SYPHILIS: THE AIDS OF THE 19TH CENTURY
When first the original Dutch edition, followed by the French translation, of
Baudelaire’s Revenge – De wraak van Baudelaire - La Vengeance de Baudelaire –– appeared in Belgium, the Netherlands, France and Canada, many readers were speculating on the novel’s surprising end: Is it “esoteric” or not?
The same goes for the English translation –
Baudelaire’s Revenge – published this year in the US by Pegasus Books.
Without giving away the answer – that would be foolish of me after all my hard work, now, wouldn’t it? – I advise readers to take a short moment to ponder the title of the book. “Baudelaire’s Revenge” was not chosen because the title makes you think it’s a crime novel, but because of its subtle meaning.
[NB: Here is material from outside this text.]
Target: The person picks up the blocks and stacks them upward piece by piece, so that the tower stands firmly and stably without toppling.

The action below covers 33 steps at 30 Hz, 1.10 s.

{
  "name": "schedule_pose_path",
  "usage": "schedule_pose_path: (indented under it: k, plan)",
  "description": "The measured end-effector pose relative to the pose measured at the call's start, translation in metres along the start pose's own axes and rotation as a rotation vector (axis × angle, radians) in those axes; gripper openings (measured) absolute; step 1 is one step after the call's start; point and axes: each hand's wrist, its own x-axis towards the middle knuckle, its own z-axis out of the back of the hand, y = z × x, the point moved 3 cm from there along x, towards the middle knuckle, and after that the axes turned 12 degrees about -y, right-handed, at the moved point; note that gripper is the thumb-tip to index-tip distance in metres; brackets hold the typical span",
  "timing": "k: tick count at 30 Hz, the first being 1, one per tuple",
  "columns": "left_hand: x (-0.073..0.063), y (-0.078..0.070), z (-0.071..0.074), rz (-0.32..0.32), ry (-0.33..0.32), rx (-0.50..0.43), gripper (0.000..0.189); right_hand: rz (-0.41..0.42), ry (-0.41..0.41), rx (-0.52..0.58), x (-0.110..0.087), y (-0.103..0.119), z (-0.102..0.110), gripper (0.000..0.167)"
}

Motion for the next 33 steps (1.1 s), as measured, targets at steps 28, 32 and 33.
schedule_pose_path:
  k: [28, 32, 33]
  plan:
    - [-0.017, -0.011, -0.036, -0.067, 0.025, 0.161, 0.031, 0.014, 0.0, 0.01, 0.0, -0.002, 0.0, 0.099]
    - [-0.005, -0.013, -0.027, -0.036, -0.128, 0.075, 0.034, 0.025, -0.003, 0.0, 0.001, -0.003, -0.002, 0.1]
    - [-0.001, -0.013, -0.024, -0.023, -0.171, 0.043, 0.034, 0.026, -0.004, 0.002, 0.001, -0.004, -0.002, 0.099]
How can the world famous French poet Charles Baudelaire who has been dead for three years at the start of the novel, take revenge? The answer lurks in the “AIDS of the 19th century”: syphilis, also known as French pox, the clap, tropical bubo, morbus Gallicus (“the French disease”), hard chancre... etc..
In the 19th
century syphilis was considered a scourge of the mighty, the rich... and the artists. Many novels and plays presented the disease as an essential plot point. There was a wealth of famous names linked to the topic that could be of literary use: Cesare Borgia, Henry VIII, Ivan the Terrible, John Keats, even Napoleon Bonaparte, were known to have suffered from syphilis.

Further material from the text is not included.